Present the following data again exactly as it is shown.

===== Given information

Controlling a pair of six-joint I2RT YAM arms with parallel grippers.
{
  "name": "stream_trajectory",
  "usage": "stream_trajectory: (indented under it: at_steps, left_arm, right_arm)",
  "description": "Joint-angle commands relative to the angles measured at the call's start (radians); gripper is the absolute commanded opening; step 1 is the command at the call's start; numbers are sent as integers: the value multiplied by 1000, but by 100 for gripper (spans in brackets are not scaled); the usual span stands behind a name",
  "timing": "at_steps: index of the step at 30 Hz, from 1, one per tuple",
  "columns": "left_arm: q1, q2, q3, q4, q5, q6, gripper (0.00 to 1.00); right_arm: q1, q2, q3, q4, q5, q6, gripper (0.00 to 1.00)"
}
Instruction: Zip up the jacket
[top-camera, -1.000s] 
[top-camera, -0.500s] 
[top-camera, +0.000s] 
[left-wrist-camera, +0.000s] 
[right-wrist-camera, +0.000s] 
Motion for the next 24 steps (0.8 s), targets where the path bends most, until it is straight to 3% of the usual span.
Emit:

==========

● Answer below
Controlling a pair of six-joint I2RT YAM arms with parallel grippers.
{
  "name": "stream_trajectory",
  "usage": "stream_trajectory: (indented under it: at_steps, left_arm, right_arm)",
  "description": "Joint-angle commands relative to the angles measured at the call's start (radians); gripper is the absolute commanded opening; step 1 is the command at the call's start; numbers are sent as integers: the value multiplied by 1000, but by 100 for gripper (spans in brackets are not scaled); the usual span stands behind a name",
  "timing": "at_steps: index of the step at 30 Hz, from 1, one per tuple",
  "columns": "left_arm: q1, q2, q3, q4, q5, q6, gripper (0.00 to 1.00); right_arm: q1, q2, q3, q4, q5, q6, gripper (0.00 to 1.00)"
}
Instruction: Zip up the jacket
[top-camera, -1.000s] 
[top-camera, -0.500s] 
[top-camera, +0.000s] 
[left-wrist-camera, +0.000s] 
[right-wrist-camera, +0.000s] 
Motion for the next 24 steps (0.8 s), targets where the path bends most, until it is straight to 3% of the usual span.
Emit:

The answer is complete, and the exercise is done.